§ **THE TASK**:
Return the data below exactly, please, but drop the pictures.

====

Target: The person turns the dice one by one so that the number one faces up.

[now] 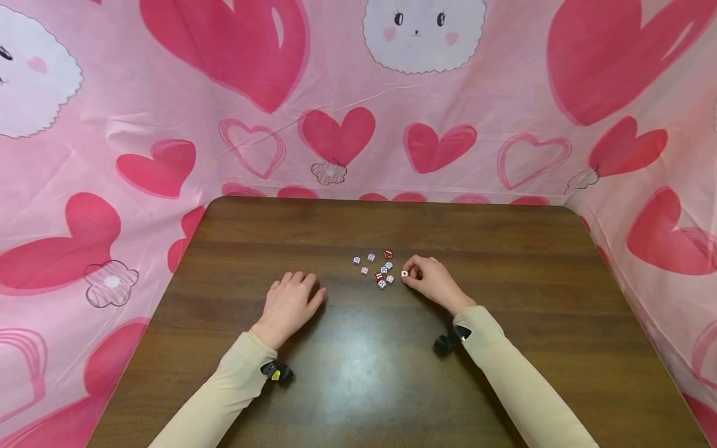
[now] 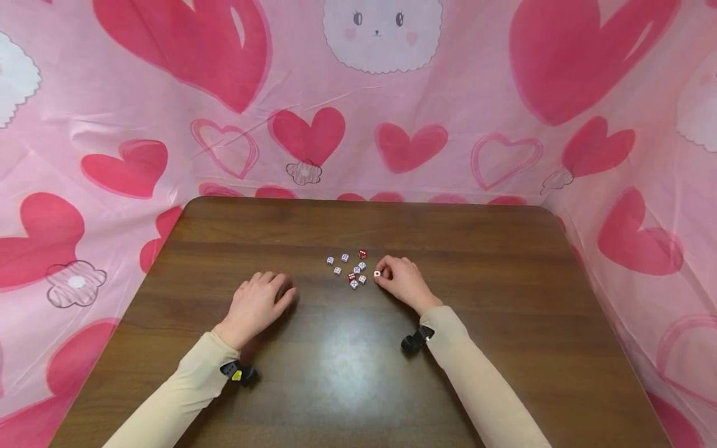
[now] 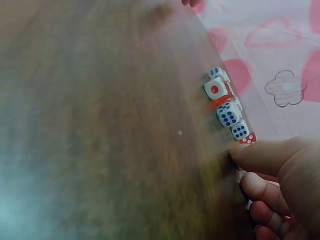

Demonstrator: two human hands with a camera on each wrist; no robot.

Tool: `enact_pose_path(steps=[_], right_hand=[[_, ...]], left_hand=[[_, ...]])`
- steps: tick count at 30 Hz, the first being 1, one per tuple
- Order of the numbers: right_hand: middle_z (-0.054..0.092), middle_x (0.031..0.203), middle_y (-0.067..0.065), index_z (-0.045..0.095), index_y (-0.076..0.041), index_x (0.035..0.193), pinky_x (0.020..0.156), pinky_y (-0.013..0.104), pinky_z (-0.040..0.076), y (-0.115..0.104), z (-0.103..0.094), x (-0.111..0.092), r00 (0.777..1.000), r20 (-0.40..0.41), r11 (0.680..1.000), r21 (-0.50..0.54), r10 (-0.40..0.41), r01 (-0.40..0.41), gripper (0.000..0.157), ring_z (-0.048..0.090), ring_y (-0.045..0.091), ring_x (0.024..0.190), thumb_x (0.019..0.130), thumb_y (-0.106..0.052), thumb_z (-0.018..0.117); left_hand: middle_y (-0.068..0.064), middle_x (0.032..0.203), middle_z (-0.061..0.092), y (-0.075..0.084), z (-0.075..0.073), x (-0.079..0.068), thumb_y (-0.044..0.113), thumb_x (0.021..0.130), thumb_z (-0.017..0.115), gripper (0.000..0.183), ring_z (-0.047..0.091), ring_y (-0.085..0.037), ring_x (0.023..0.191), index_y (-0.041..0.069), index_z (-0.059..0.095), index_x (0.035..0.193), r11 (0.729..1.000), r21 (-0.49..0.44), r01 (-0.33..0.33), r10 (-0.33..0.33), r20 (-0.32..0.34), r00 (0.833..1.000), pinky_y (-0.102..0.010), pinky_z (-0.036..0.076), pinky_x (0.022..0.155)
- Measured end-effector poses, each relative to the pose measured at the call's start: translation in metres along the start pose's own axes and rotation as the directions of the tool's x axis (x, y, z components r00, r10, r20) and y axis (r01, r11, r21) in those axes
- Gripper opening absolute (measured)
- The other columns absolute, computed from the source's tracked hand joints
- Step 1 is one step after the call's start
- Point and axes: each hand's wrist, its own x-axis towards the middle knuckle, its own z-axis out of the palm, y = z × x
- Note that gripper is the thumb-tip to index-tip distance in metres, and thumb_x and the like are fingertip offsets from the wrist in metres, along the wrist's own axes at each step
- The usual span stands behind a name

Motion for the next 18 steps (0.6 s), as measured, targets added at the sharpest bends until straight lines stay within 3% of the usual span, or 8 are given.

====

§ **WRITTEN ANSWER**:
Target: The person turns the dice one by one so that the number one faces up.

[now] 
[now] 
[now] 

Demonstrator: two human hands with a camera on each wrist; no robot.

Tool: `enact_pose_path(steps=[_], right_hand=[[_, ...]], left_hand=[[_, ...]])`
- steps: tick count at 30 Hz, the first being 1, one per tuple
- Order of the numbers: right_hand: middle_z (-0.054..0.092), middle_x (0.031..0.203), middle_y (-0.067..0.065), index_z (-0.045..0.095), index_y (-0.076..0.041), index_x (0.035..0.193), pinky_x (0.020..0.156), pinky_y (-0.013..0.104), pinky_z (-0.040..0.076), y (-0.115..0.104), z (-0.103..0.094), x (-0.111..0.092), r00 (0.777..1.000), r20 (-0.40..0.41), r11 (0.680..1.000), r21 (-0.50..0.54), r10 (-0.40..0.41), r01 (-0.40..0.41), gripper (0.000..0.157), ring_z (-0.048..0.090), ring_y (-0.045..0.091), ring_x (0.024..0.190), thumb_x (0.019..0.130), thumb_y (-0.106..0.052), thumb_z (-0.018..0.117); left_hand: middle_y (-0.068..0.064), middle_x (0.032..0.203), middle_z (-0.061..0.092), y (-0.075..0.084), z (-0.075..0.073), x (-0.079..0.068), thumb_y (-0.044..0.113), thumb_x (0.021..0.130), thumb_z (-0.017..0.115), gripper (0.000..0.183), ring_z (-0.047..0.091), ring_y (-0.085..0.037), ring_x (0.023..0.191), index_y (-0.041..0.069), index_z (-0.059..0.095), index_x (0.035..0.193), r11 (0.729..1.000), r21 (-0.49..0.44), r01 (-0.33..0.33), r10 (-0.33..0.33), r20 (-0.32..0.34), r00 (0.833..1.000), pinky_y (-0.102..0.010), pinky_z (-0.036..0.076), pinky_x (0.022..0.155)
- Measured end-effector poses, each relative to the pose measured at the call's start: translation in metres along the start pose's own axes and rotation as the directions of the tool's x axis (x, y, z components r00, r10, r20) and y axis (r01, r11, r21) in those axes
- Gripper opening absolute (measured)
- The other columns absolute, computed from the source's tracked hand joints
- Step 1 is one step after the call's start
- Point and axes: each hand's wrist, its own x-axis towards the middle knuckle, its own z-axis out of the palm, y = z × x
- Note that gripper is the thumb-tip to index-tip distance in metres, and thumb_x and the like are fingertip offsets from the wrist in metres, along the wrist's own axes at each step
- The usual span stands behind a name

Motion for the next 18 steps (0.6 s), as measured, targets added at the sharpest bends until straight lines stay within 3% of the usual span, or 8 are given.

The exercise has been completed.